Pajak Hiburan Naik 40 Sampai 75 Persen Belum Tentu Berdampak Bagi Pariwisata Jabar

JABAR EKSPRES – Sekretaris Komisi II DPRD Jabar Yunandar Rukhiadi Eka Perwira turut merespons kenaikan pajak sejumlah sektor hiburan. Menurutnya, kebijakan itu tidak akan berdampak besar pada sektor Pariwisata di Jawa Barat.

Politikus Partai Demokrasi Indonesia Perjuangan (PDI Perjuangan) itu menguraikan, semestinya implementasi kebijakan terkait pajak itu tidak dipukul rata ke semua daerah. Hal itu bukan tanpa alasan karena sektor hiburan atau pariwisata masing-masing daerah berbeda.

Misalnya, ada yang kuat dengan wisata hiburan dengan karakter spa, diskotek, bar, tapi daerah lain justru lebih kental dengan wisata alamnya. “Kalau sektor hiburan sebagaimana yang dimaksud kenaikan pajak itu lebih cocok ke daerah seperti Bali. Kalau Jawa Barat kan kebanyakan wisata alam,” jelasnya kepada Jabar Ekspres, Rabu (17/01).

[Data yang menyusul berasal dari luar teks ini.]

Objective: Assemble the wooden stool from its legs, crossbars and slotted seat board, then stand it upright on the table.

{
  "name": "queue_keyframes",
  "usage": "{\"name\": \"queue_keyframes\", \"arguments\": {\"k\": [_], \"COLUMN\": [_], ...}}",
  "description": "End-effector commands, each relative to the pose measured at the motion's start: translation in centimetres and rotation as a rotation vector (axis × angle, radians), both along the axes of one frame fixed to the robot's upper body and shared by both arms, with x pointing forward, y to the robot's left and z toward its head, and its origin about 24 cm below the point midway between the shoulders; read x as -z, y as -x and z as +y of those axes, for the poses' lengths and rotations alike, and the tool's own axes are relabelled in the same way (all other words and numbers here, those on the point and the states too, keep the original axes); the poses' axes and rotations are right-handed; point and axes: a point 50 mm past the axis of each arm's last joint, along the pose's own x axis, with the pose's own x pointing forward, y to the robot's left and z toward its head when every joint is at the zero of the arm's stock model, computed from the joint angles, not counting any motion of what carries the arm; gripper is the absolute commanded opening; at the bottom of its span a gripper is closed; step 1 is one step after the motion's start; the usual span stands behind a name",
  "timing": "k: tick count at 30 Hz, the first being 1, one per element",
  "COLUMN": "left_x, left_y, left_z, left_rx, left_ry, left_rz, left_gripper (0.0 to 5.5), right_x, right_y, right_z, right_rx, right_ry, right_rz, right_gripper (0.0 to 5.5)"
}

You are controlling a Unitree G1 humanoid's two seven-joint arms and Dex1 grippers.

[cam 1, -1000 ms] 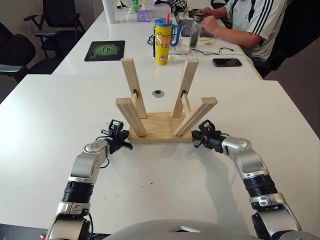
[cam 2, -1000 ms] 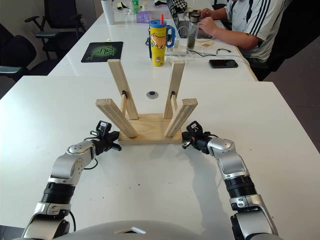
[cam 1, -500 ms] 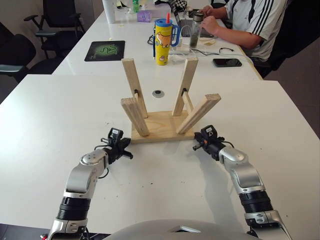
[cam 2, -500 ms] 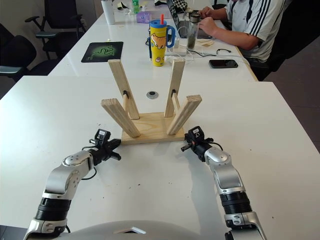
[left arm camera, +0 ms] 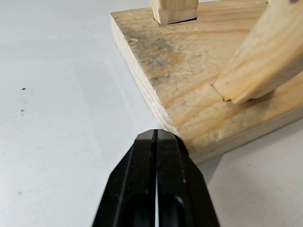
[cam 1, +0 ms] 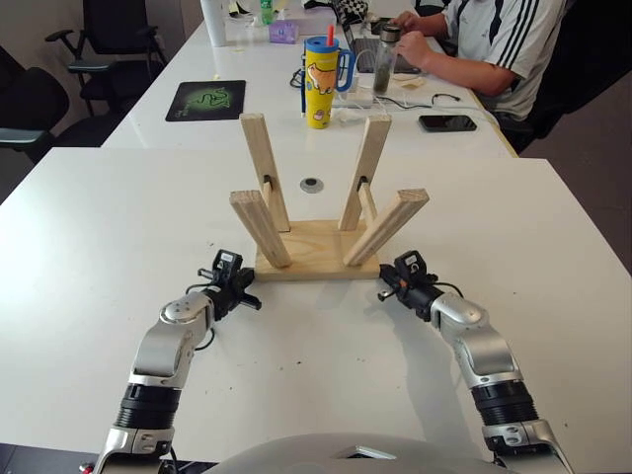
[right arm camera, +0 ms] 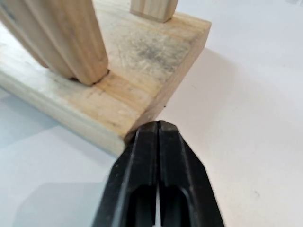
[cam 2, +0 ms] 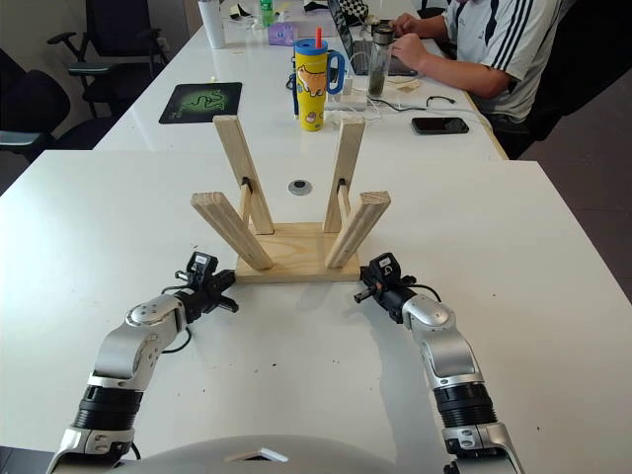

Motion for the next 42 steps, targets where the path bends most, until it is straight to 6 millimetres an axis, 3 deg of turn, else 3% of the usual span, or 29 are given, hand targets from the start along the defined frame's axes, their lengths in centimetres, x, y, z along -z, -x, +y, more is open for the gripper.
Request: {"name": "queue_keyframes", "arguments": {"k": [1,8,21,37,42], "left_x": [-3.1,-6.1,-7.4,-8.1,-7.2], "left_y": [-0.2,-0.8,-1.1,-1.3,-1.2], "left_z": [-3.5,-3.8,-4.0,-3.7,-3.6], "left_rx": [0.155,0.152,0.149,0.128,0.123], "left_ry": [0.144,0.177,0.181,0.179,0.168], "left_rz": [-0.105,-0.188,-0.229,-0.251,-0.220], "left_gripper": [0.00,0.00,0.00,0.00,0.00], "right_x": [-2.6,-5.6,-8.2,-9.5,-8.8], "right_y": [-0.6,-1.1,-2.1,-2.9,-2.8], "right_z": [2.3,2.9,2.6,2.1,1.8], "right_rx": [-0.105,-0.144,-0.137,-0.098,-0.089], "right_ry": [-0.107,-0.135,-0.129,-0.146,-0.127], "right_rz": [-0.067,-0.139,-0.220,-0.258,-0.246], "right_gripper": [0.03,0.03,0.03,0.03,0.03]}}
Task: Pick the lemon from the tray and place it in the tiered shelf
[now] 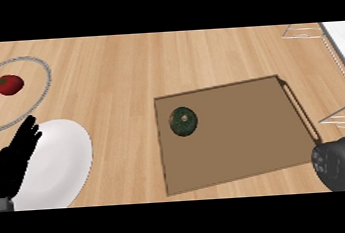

BACA JUGA; Pajak Hiburan Naik 40-75 Persen, Pemprov Jabar Berharap Tak Rugikan Sektor Pariwisata

Kebijakan itu memang bakal memberikan dampak pada pelaku usaha. Karena mereka bakal menaikkan harga mengingat pajak yang semakin besar. Namun jika ditelaah lebih dalam, sepertinya tidak akan berdampak terlalu besar bagi pariwisata di Jabar.

 

Kebijakan terkait kenaikan pajak itu mencuat karena terkait implementasi dari Undang-undang No 1 Tahun 2022 tentang Hubungan Keuangan antara Pemerintah Pusat dan Pemerintah Daerah. Pada pasal 58 ayat 2 dijelaskan bahwa khusus tarif pajak barang dan jasa tertentu atas jasa hiburan ditetapkan paling rendah 40 persen dan paling tinggi 75 persen. Jasa hiburan yang dimaksud adalah diskotek, karake, kelab malam, bar dan mandi uap atau spa.

 

Menurut Yunandar, menaikkan pajak belum tentu akan meningkatkan pendapatan pajak daerah. Karena hal itu tergantung dari daya beli masyarakat. “Daya beli masyarakat berpengaruh. Apalagi beberapa sektor hiburan yang dimaksud bukan kebutuhan primer atau sekunder tapi lebih ke tersier,” jelasnya.

 

Biasanya dalam upaya peningkatan pajak ada hal yang ingin dicapai. Termasuk dalam kebijakan insentif pajak. Misalnya ketika ada insentif pajak Bea Balik Nama Kendaraan Bermotor (BBNKB) atau pemutihan pajak. Insentif itu untuk membantu masyarakat agar tertib dari sisi kepemilikan kendaraan tapi di sisi lain ikut mendongkrak dari sisi pajak bahan bakarnya.